Great Joy and Great Sorrow Borne

After Holy Communion, when all have returned to their seats, settled in and satisfied from the heavenly meal we have shared together, we all 05StormCloudsrise as one and say:

“Eternal God, heavenly Father, you have graciously accepted us as living members of your Son our Savior Jesus Christ, and you have fed us with the spiritual food in the Sacrament of his Body and Blood. Send us now into the world in peace, and grant us strength and courage to love and serve you with gladness and singleness of heart; through Christ our Lord. Amen.”

Do you see the letters in bold above? Read them again.

Those words always make my heart sing. My heart literally swells, it is so full. Today, I am thinking of those words and I see them as I have never seen them before:

“…grant us strength and courage…”

And I am filled with wonder and awe and fear. Why fear? Because if I am going to need strength and courage, then there must be something to fear. When you go out into the world in peace to love and serve the Lord, you aren’t going out into a field of daisies to sing love songs to the crickets. It’s a rough, hard, broken world out there. You know that. I know that. The knowing doesn’t make it easier, it makes it harder.
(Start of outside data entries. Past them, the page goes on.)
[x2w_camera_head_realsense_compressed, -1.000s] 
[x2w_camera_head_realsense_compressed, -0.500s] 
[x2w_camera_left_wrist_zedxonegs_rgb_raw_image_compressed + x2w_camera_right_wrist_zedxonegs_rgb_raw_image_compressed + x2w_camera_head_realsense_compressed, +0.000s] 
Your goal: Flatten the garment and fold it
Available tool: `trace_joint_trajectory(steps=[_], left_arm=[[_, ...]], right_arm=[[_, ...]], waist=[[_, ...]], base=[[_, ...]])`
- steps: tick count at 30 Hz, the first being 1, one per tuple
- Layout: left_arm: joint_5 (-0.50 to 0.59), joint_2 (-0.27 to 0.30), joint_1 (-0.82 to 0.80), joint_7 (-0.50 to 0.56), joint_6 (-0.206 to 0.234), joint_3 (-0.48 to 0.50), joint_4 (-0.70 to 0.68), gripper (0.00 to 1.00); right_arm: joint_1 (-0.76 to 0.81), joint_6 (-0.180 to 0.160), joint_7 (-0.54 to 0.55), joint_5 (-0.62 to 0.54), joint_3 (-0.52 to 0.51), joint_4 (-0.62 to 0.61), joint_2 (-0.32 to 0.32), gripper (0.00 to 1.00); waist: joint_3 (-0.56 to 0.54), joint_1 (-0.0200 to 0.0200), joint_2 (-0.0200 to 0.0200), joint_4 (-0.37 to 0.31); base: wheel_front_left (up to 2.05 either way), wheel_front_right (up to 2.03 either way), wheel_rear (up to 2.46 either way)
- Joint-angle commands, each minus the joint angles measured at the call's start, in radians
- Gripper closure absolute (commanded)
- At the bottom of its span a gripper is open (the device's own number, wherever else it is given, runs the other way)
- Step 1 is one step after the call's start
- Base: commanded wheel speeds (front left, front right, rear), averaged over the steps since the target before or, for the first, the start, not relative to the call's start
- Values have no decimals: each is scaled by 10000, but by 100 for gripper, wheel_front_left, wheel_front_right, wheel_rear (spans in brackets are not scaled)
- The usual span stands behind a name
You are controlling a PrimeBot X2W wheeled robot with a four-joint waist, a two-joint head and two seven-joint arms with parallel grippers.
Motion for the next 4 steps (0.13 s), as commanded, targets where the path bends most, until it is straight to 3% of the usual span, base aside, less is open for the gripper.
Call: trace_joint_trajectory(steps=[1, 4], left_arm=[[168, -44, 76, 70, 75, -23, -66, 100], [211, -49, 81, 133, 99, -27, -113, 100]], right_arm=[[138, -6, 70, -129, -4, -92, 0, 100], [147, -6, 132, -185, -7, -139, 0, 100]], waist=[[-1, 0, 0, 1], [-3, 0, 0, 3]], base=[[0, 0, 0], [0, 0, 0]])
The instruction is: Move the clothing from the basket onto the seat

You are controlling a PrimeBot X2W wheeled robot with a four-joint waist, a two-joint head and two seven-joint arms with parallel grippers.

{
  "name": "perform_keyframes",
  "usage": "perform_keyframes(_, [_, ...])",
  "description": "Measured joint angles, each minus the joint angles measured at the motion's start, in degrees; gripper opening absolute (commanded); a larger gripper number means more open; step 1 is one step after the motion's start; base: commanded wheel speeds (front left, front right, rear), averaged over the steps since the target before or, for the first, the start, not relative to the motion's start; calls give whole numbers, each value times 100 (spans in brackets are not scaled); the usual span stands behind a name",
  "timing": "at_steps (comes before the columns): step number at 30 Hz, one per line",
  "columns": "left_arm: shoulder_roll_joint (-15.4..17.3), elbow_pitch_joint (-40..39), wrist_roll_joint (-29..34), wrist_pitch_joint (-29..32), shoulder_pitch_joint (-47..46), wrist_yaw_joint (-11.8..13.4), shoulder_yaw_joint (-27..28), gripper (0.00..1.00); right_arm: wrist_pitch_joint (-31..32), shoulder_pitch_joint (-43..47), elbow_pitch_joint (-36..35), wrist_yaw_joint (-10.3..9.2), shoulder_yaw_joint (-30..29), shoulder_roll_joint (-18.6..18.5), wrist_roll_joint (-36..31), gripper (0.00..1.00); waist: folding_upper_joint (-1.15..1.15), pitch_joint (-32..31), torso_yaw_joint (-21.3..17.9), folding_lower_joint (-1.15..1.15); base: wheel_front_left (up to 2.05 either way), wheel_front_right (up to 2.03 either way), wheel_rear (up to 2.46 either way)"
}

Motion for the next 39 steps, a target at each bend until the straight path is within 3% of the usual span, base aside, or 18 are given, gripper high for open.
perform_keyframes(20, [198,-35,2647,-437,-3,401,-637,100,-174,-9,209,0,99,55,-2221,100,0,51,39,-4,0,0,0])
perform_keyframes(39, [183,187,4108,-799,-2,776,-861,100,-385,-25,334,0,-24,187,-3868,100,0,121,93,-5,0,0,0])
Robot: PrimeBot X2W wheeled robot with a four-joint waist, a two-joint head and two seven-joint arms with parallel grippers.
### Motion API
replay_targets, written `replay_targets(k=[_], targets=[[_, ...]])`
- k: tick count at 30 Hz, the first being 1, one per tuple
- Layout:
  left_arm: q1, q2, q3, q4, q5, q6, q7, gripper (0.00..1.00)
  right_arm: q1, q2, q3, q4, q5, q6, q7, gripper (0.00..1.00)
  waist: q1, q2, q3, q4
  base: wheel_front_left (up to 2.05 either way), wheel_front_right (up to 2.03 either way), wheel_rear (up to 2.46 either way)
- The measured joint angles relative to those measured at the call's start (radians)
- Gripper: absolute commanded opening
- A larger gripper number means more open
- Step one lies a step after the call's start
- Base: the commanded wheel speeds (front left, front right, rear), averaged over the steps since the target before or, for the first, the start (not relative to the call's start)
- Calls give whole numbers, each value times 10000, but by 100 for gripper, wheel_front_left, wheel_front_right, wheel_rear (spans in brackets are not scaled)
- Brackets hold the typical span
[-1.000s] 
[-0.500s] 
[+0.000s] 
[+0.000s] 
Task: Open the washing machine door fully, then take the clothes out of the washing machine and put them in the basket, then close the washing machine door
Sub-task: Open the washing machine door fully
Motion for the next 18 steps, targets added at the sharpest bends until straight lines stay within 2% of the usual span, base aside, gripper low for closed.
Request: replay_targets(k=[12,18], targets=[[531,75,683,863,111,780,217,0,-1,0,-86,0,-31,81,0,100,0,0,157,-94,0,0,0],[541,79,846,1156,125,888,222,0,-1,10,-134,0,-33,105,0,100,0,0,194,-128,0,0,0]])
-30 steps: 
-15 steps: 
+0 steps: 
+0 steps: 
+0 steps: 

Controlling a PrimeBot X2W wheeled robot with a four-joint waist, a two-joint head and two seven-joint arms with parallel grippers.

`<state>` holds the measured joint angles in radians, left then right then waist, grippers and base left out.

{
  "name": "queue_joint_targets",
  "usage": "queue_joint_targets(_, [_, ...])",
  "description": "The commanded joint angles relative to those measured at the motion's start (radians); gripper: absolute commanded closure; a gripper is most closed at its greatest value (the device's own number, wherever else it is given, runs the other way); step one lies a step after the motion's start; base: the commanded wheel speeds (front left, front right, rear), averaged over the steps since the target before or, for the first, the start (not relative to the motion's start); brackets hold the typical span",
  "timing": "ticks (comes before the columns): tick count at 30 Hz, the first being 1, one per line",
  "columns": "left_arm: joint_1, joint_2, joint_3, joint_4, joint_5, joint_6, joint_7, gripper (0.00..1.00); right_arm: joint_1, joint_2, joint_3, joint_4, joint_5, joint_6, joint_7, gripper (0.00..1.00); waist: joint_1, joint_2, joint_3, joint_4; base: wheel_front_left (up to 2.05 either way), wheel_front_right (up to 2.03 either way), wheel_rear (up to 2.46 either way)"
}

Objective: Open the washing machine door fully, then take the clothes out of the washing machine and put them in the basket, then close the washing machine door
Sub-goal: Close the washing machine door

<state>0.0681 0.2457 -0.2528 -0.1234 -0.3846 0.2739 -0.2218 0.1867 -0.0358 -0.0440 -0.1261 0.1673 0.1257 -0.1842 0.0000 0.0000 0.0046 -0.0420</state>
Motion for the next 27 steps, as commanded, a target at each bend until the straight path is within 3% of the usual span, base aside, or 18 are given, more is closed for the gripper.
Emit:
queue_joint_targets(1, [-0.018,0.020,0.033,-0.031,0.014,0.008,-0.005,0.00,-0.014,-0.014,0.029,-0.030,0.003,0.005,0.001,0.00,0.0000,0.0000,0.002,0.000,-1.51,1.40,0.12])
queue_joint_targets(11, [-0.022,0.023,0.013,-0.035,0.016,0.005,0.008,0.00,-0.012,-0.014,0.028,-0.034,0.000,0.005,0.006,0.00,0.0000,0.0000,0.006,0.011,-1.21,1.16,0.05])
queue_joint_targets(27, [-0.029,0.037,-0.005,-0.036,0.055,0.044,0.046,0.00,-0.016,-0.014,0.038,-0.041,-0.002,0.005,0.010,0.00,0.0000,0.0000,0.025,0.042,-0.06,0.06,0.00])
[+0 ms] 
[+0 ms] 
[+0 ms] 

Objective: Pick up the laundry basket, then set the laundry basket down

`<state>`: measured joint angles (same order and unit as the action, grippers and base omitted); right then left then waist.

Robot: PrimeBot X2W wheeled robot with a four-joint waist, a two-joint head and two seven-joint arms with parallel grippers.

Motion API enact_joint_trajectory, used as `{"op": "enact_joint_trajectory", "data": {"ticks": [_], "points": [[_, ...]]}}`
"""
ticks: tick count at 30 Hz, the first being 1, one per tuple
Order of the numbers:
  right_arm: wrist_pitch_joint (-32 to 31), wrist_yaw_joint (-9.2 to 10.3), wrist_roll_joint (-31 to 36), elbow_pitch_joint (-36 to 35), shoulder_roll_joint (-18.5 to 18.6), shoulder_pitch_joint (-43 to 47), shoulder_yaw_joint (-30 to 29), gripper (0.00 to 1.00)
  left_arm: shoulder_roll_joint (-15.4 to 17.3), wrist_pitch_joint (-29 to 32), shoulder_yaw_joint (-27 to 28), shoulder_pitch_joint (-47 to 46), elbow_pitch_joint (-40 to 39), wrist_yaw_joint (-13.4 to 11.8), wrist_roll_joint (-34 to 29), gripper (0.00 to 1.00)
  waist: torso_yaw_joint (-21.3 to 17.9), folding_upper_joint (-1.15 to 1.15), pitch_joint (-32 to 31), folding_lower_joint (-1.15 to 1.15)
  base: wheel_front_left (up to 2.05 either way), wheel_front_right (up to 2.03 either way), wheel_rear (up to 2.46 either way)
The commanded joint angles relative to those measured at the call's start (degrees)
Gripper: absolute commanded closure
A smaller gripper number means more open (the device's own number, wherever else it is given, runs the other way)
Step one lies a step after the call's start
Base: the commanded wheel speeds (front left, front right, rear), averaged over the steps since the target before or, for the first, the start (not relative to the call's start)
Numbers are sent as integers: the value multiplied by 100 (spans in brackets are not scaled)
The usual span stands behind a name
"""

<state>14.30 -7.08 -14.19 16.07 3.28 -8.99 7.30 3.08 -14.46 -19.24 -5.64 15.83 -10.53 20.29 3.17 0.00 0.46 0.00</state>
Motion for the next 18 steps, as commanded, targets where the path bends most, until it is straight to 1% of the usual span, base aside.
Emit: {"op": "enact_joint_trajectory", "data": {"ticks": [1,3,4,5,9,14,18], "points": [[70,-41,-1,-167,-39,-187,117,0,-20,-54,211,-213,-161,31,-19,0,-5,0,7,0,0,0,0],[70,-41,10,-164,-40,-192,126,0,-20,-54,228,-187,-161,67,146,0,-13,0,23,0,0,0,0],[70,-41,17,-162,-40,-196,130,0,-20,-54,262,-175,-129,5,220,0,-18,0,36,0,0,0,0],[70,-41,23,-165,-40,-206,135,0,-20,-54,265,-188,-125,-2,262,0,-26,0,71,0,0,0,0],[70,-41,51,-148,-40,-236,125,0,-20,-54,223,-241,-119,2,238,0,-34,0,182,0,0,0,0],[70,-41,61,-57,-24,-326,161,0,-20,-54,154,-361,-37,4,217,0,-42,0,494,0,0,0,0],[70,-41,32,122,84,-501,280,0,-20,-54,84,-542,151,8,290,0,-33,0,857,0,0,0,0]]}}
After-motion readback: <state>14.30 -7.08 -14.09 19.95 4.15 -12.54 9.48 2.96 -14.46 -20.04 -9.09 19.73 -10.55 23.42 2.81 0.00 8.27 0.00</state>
If you have found great joy in the Love of God, then by that same Love you are bound to DO something to show your love in return. It is not enough just to talk about your love, you have to show it. Do you tell your child you love her? Do you tell her how much she means to you and how proud you are of her? But then, when your little girl falls down, do you let her lay there cry, hurt and alone? Or do you run to her and gather her into your arms and tend to her scraped knee and frightened spirit?

In today’s gospel reading (Luke 18:9-14) we hear the parable of the tax collector and the Pharisee. Which one are you? Which one am I? If I was ever that Pharisee, I don’t want to be him any longer. Today I want to beat my breast and cry out, “Lord have mercy on me! Help me, a lowly sinner!”

There is so much pain in this world. There are little girls who have fallen down, who have been pushed down. They are crying, they are bleeding, they need someone with strength and courage to love and serve them. They need you to pick them up, to brush them off, and to feed them with the spiritual food of a new and unending life.

Listen to what I listened to yesterday morning. If you can listen to this sermon by Becca Stevens of St. Augustine’s Episcopal Chapel at Vanderbilt University and not be moved into action which requires “strength and courage”, then…then I am without words to help you. Please, click on that link, listen to the sermon. I haven’t been the same since I heard it.

Before you go to listen to Becca’s sermon – and I know you will – please know that the story she has to tell is not an easy story to hear, but I will be praying for your strength and your courage to hear it.


~ by Kimberly Mason on June 5, 2009.

One Response to “Great Joy and Great Sorrow Borne”

  1. Becca is an amazing person. She pulls no punches and tells it like it is, in the raw. And she works with and ministers to those who have experienced extreme rawness in their lives. I am fortunate that she is one of my colleagues, and I have to tell you, she is like a plumb line of servanthood–against her life and faith the rest of us can measure whether or not we are doing are part–not to do what she does, but in the manner of her doing. She loves and serves in spades.